WHAT TO WORK ON - Search the entries for the string "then" and give the number of lines that hold it, nothing more.

Source records
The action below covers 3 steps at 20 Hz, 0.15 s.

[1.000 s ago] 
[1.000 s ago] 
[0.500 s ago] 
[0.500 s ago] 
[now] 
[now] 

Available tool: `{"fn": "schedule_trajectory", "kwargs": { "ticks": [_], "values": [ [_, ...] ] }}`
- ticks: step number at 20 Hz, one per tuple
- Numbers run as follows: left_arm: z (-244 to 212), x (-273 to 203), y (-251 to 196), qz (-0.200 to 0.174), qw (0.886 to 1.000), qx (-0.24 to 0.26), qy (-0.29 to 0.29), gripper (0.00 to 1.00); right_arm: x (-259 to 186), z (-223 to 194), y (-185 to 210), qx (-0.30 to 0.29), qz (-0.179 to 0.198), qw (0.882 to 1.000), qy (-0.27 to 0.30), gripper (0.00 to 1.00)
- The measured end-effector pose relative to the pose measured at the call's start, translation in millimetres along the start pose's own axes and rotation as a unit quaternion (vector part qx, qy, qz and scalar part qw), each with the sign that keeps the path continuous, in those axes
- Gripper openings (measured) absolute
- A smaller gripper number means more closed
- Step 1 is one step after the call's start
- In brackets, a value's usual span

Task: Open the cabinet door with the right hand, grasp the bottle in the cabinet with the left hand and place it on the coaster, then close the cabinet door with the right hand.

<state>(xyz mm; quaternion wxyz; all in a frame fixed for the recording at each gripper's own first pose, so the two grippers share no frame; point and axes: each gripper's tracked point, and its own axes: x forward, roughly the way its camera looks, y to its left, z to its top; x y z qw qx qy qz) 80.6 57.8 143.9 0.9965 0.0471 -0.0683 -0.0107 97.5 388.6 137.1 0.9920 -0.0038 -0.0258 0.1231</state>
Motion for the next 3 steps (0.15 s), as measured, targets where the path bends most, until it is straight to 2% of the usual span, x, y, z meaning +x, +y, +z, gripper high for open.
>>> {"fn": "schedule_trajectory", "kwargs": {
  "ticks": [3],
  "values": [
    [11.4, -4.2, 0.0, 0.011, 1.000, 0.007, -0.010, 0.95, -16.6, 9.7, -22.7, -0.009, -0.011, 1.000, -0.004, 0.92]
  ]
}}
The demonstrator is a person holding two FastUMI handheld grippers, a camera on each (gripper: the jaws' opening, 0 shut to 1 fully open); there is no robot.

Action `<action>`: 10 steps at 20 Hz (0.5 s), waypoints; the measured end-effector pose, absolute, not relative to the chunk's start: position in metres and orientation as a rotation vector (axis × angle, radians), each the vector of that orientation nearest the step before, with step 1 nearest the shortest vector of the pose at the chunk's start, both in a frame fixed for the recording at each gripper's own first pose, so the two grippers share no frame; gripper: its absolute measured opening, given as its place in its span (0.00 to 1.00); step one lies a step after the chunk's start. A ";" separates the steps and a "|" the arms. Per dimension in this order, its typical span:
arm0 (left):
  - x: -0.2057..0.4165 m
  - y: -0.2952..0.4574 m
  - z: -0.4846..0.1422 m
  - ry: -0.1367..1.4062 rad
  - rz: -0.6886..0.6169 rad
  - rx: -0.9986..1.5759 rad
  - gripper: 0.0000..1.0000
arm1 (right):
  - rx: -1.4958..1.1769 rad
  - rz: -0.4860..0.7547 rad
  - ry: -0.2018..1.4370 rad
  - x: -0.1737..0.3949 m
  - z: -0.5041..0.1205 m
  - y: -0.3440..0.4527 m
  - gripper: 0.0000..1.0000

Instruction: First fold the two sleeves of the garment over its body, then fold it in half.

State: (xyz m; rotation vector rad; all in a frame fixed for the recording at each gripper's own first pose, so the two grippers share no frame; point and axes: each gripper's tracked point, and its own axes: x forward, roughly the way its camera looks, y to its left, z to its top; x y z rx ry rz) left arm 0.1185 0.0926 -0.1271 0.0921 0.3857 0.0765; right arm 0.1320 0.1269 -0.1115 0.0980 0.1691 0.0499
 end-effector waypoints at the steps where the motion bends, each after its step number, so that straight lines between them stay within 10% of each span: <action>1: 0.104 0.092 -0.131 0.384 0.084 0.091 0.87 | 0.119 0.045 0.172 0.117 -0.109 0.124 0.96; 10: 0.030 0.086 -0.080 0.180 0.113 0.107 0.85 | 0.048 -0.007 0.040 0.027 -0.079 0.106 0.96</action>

OUTPUT BELOW - 2